DIRECTIONS: Quote exactly, and only, the lines of the material below from the line with "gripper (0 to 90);" through the line with "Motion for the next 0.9".

————

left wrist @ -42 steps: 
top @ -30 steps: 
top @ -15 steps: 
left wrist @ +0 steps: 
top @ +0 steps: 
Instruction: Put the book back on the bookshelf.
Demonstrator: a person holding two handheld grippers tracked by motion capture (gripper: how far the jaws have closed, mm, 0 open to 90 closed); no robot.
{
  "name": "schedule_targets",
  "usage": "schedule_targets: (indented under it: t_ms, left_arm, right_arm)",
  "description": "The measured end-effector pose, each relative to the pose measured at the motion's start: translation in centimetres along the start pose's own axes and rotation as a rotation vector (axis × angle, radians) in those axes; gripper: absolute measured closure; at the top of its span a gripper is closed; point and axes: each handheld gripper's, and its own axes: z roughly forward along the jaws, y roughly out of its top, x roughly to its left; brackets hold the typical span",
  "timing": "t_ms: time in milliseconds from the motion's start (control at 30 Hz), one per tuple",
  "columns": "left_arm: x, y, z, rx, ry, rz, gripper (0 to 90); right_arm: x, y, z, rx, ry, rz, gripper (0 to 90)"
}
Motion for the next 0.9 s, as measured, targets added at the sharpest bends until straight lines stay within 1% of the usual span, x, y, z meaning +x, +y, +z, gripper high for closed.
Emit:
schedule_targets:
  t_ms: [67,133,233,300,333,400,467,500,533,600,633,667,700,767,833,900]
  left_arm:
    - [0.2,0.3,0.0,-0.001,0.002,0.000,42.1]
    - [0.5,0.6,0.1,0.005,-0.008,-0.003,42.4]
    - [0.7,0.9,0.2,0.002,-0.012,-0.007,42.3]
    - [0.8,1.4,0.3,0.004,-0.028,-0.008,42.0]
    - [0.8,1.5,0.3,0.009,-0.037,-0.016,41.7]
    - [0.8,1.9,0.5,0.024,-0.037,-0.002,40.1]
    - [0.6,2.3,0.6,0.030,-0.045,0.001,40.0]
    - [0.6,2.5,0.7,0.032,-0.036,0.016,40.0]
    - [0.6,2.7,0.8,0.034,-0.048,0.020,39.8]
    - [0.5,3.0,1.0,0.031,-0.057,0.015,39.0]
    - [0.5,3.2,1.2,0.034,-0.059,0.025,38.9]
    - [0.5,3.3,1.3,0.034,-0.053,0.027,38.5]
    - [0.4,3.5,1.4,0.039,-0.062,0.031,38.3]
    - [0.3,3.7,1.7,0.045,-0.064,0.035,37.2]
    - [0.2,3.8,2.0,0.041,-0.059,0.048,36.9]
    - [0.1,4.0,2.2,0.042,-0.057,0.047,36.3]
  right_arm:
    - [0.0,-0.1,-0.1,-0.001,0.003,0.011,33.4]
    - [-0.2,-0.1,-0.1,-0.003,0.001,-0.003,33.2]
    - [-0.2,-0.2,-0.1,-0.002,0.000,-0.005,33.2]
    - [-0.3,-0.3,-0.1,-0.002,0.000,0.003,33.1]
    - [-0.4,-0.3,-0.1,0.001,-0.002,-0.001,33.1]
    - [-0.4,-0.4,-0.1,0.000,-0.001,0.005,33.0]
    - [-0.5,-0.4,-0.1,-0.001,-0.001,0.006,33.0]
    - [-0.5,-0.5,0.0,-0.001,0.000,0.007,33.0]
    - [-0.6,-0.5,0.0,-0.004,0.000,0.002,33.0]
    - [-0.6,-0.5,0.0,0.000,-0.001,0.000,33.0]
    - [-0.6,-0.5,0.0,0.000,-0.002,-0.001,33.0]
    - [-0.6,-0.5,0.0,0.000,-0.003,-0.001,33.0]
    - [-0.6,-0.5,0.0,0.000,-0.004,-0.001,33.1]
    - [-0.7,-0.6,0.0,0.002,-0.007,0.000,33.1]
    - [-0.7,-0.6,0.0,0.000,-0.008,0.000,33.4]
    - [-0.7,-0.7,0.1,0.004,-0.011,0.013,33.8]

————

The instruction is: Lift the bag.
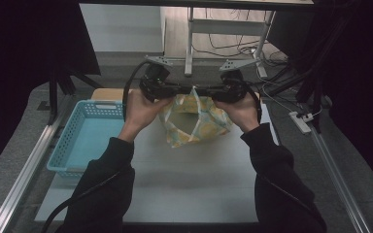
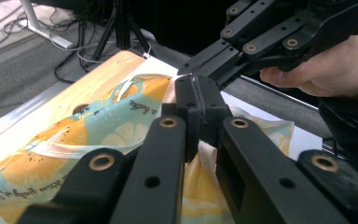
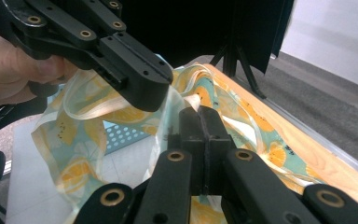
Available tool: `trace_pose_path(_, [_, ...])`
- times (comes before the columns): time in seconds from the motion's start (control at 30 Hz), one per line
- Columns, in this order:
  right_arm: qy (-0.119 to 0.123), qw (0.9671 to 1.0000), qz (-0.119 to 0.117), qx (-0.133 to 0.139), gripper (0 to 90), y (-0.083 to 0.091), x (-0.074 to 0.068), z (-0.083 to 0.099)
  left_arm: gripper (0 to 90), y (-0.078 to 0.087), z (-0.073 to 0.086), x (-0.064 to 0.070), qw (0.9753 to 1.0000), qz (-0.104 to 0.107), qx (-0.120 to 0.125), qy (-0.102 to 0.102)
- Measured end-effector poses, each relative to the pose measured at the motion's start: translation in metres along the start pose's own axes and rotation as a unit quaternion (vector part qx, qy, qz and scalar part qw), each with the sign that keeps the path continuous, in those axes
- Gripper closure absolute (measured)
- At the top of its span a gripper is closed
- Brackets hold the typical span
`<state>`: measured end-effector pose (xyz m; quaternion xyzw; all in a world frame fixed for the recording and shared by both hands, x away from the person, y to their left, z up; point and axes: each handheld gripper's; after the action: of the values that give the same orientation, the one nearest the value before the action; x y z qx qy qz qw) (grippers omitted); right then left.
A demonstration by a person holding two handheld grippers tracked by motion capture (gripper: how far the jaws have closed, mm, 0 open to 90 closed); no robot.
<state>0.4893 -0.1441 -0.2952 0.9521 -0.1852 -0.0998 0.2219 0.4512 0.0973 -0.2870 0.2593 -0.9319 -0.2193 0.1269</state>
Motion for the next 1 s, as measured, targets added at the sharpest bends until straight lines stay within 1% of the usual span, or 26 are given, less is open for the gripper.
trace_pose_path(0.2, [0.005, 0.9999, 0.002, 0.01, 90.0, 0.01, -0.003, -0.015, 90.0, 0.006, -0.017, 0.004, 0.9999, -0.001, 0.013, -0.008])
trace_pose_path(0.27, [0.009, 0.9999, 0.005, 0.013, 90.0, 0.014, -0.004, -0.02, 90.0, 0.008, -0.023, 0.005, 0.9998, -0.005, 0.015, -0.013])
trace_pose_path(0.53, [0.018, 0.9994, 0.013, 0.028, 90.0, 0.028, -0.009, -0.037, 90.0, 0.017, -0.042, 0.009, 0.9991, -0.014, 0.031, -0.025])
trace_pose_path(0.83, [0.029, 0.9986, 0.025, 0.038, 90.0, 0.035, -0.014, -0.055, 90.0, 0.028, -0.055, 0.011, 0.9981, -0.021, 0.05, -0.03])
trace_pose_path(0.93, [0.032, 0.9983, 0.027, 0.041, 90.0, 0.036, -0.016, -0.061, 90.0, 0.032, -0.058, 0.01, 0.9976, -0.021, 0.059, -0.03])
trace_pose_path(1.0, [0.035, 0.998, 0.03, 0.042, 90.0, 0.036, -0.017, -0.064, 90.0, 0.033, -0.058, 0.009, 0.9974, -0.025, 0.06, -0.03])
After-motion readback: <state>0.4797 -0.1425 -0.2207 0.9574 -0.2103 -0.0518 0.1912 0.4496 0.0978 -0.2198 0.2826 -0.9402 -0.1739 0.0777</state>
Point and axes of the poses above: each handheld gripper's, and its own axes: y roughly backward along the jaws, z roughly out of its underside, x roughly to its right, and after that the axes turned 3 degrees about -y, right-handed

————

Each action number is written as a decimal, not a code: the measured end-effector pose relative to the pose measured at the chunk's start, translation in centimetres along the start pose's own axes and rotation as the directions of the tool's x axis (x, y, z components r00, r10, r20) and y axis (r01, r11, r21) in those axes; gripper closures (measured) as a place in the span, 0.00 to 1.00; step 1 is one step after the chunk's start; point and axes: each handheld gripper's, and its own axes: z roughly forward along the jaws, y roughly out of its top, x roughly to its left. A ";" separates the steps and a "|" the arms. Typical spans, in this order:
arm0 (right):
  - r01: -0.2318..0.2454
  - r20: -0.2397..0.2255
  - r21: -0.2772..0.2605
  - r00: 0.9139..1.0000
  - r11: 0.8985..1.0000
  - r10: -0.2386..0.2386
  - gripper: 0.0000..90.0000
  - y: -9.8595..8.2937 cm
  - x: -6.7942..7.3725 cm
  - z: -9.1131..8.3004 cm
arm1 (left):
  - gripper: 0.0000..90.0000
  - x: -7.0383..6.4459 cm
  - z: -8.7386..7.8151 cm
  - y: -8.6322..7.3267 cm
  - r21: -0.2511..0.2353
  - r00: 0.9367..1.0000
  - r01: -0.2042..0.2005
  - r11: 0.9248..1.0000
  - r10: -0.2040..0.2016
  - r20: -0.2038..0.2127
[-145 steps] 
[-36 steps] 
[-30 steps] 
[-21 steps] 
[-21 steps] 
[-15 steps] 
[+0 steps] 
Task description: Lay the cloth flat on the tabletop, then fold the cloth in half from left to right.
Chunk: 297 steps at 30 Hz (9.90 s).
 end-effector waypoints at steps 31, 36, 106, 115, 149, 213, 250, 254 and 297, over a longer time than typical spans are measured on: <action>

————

OUTPUT OF THE EXERCISE:
  "columns": "left_arm: x, y, z, rx, ry, rz, gripper (0 to 90); right_arm: x, y, z, rx, ry, rz, gripper (0 to 90)"
}
Motion for the next 0.9 s, as measured, targets added at the sharpest bends until straight lines stay within 1% of the usual span, x, y, z meaning +x, +y, +z, gripper high for closed.

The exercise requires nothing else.